What is required:
Your task is to copy each line in the listing that includes the word "person".

_ _ _ _

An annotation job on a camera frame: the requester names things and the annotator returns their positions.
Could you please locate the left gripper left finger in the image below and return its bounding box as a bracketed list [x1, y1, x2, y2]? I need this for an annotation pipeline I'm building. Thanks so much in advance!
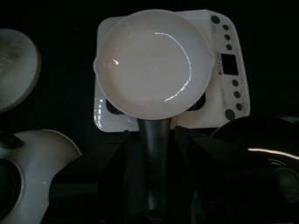
[47, 130, 136, 224]

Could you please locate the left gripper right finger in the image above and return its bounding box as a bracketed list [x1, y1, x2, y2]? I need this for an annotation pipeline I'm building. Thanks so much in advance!
[173, 125, 242, 224]

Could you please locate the white pan black handle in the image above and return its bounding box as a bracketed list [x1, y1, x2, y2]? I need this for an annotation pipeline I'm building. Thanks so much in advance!
[91, 8, 214, 223]

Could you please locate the white toy stove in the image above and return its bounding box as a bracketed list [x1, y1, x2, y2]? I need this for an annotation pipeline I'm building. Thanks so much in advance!
[91, 9, 250, 134]

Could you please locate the silver toy kettle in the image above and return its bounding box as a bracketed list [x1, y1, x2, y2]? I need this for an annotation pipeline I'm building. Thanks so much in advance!
[0, 129, 82, 224]

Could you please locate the black round pot lid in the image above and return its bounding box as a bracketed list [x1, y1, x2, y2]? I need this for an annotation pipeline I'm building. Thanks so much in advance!
[193, 115, 299, 224]

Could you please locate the silver round toy dish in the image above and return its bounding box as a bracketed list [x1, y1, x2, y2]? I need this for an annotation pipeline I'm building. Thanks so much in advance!
[0, 28, 42, 113]

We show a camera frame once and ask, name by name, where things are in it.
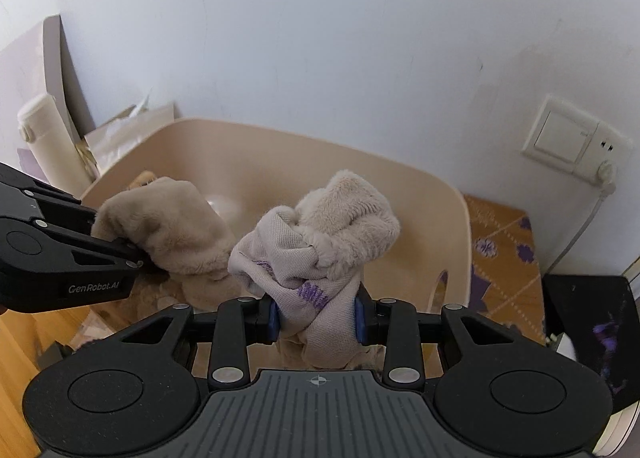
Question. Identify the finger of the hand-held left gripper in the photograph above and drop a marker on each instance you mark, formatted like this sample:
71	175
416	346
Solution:
60	213
110	253

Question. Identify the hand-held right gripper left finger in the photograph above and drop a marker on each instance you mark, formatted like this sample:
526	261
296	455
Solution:
272	322

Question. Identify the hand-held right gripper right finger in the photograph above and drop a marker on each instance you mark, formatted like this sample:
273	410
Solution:
358	322

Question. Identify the beige plastic bin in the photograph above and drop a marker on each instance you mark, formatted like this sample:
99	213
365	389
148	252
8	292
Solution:
300	158

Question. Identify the gold white tissue box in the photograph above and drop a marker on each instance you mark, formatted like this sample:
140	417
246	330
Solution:
85	155

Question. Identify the white thermos bottle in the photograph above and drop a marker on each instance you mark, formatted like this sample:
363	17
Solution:
47	138

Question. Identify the white brown plush dog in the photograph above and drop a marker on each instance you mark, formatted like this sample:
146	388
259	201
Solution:
145	179

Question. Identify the wooden desk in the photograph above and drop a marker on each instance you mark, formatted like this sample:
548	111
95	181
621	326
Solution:
20	363

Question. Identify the soft tissue pack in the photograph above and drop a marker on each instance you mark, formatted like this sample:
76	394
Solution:
130	133

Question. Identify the beige leaning board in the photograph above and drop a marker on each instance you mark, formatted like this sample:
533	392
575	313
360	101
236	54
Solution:
60	68

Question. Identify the floral patterned cloth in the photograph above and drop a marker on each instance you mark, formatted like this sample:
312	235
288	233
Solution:
505	258

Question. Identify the small white object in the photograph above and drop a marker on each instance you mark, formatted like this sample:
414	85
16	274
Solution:
565	344

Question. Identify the black box with purple print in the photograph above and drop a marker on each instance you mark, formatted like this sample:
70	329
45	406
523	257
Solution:
590	308

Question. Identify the white plug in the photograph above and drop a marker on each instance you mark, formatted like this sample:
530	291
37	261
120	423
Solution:
605	174

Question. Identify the white wall switch socket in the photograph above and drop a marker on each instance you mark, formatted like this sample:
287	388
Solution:
560	133

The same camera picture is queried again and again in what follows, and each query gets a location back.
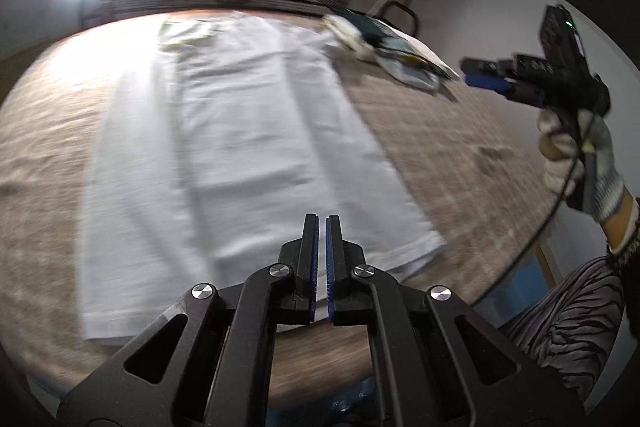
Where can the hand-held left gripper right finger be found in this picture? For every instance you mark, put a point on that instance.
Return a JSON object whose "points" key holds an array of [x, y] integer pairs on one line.
{"points": [[331, 257]]}

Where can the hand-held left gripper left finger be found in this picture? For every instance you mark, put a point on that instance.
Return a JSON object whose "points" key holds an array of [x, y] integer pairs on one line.
{"points": [[311, 257]]}

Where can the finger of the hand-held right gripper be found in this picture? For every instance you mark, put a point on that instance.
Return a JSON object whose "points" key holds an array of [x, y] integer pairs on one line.
{"points": [[487, 84], [482, 67]]}

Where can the white shirt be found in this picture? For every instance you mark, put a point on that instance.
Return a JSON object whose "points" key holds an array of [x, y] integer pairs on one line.
{"points": [[235, 132]]}

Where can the person's right forearm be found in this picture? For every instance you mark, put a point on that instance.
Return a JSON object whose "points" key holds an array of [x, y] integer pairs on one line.
{"points": [[625, 232]]}

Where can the person's right hand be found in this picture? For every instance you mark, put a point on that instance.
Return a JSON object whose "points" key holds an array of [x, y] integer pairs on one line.
{"points": [[607, 172]]}

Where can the light blue folded garment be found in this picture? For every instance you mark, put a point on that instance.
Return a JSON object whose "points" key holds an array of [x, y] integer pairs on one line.
{"points": [[412, 79]]}

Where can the printed folded garment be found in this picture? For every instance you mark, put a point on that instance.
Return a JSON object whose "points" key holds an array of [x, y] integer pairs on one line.
{"points": [[407, 54]]}

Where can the beige plaid table cloth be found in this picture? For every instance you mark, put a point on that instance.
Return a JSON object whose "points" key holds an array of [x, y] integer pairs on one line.
{"points": [[450, 167]]}

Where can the dark green folded garment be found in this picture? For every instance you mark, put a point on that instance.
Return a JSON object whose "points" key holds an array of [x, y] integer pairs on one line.
{"points": [[372, 27]]}

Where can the person's striped pants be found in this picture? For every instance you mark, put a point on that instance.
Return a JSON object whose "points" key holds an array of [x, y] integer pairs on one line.
{"points": [[565, 322]]}

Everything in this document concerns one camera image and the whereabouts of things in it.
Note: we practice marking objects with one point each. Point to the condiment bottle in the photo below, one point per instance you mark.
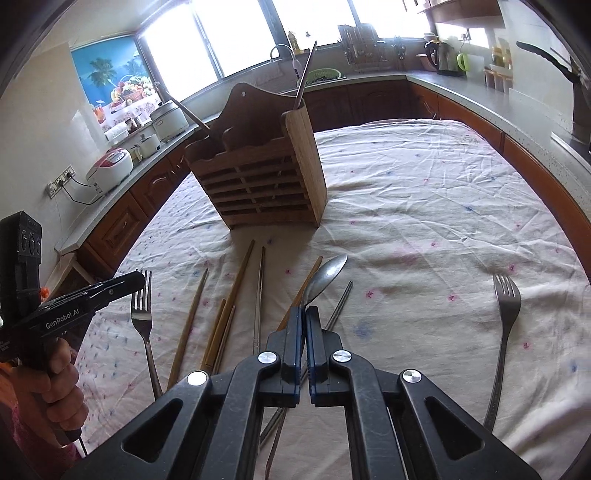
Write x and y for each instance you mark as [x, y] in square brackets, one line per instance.
[505, 56]
[496, 56]

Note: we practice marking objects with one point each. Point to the black kitchen utensil stand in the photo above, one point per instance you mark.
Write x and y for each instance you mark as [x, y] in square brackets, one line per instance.
[398, 53]

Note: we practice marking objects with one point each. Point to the wooden utensil holder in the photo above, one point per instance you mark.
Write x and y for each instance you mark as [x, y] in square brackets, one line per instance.
[263, 175]

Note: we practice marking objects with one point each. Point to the kitchen window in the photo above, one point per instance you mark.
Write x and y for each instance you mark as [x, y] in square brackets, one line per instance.
[240, 32]

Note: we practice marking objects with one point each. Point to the metal fork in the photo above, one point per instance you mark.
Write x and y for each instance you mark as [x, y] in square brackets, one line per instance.
[505, 300]
[141, 314]

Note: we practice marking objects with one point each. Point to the wooden chopstick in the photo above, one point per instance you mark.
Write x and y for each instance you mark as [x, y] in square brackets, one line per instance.
[216, 330]
[184, 110]
[304, 286]
[189, 323]
[240, 277]

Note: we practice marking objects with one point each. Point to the green mug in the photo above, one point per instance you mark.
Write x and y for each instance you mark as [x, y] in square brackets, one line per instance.
[463, 62]

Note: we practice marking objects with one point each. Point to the person's left hand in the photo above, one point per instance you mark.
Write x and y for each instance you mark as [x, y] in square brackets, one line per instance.
[60, 397]

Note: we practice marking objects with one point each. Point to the palm tree wall poster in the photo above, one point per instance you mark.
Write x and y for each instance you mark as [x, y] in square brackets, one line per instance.
[101, 69]

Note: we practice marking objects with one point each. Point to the metal chopstick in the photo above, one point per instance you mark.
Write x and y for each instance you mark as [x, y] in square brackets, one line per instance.
[342, 305]
[304, 76]
[259, 300]
[337, 304]

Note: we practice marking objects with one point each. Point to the green colander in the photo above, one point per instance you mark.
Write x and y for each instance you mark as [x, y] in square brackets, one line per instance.
[323, 76]

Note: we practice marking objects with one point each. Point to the metal spoon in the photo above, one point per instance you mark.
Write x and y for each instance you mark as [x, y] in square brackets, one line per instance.
[325, 277]

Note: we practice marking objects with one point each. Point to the pink and white rice cooker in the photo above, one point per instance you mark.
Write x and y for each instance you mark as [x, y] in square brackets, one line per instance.
[108, 170]

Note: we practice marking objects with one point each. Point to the wooden wall cabinets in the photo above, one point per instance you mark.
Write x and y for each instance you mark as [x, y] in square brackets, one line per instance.
[461, 11]

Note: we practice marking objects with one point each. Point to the white floral tablecloth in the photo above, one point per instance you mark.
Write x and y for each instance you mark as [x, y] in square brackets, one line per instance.
[415, 207]

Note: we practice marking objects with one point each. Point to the yellow bottle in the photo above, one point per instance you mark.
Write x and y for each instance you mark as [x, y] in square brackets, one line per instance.
[292, 42]

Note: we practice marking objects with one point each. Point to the gas stove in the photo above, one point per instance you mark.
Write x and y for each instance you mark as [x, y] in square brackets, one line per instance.
[572, 143]

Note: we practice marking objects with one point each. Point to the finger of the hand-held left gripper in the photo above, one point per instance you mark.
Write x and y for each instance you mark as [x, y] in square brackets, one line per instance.
[115, 288]

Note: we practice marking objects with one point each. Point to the large white rice cooker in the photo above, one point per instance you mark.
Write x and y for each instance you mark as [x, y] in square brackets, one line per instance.
[170, 121]

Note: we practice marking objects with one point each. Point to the grey kitchen countertop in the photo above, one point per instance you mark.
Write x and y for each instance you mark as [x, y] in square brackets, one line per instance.
[508, 106]

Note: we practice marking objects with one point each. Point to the metal dish rack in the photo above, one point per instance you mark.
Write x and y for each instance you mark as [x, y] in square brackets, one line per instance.
[360, 48]

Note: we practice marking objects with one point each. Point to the electric kettle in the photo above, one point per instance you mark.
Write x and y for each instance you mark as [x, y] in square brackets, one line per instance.
[443, 57]

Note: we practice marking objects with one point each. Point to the wooden base cabinets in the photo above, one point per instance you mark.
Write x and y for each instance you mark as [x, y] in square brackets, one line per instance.
[115, 230]

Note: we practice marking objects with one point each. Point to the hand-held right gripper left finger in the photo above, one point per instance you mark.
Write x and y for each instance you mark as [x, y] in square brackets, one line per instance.
[295, 350]

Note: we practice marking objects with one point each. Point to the chrome kitchen faucet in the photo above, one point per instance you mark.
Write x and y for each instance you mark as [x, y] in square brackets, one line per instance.
[277, 50]

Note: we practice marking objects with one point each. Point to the light wooden stool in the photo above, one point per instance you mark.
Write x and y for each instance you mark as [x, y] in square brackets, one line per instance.
[69, 265]

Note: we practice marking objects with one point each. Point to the white spice jar set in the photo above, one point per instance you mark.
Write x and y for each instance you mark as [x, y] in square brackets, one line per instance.
[497, 81]

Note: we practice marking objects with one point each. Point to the small white cooker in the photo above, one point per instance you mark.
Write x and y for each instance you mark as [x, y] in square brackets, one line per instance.
[148, 145]

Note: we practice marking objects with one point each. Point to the wall socket strip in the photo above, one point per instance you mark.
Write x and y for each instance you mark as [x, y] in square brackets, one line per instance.
[60, 181]

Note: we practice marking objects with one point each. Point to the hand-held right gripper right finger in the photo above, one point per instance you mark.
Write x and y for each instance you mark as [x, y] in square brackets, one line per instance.
[316, 355]

_ _ _ _

Answer section:
Where can the person's right forearm be found in this picture? For every instance you mark, put a point on that instance.
Where can the person's right hand be found in this picture? For every instance you mark, put a point on that instance.
Where can the person's striped pants be found in this picture? For every instance you mark, put a point on that instance.
Note: we practice marking objects with one point each. Point to the person's left hand in the photo above, one point per instance you mark.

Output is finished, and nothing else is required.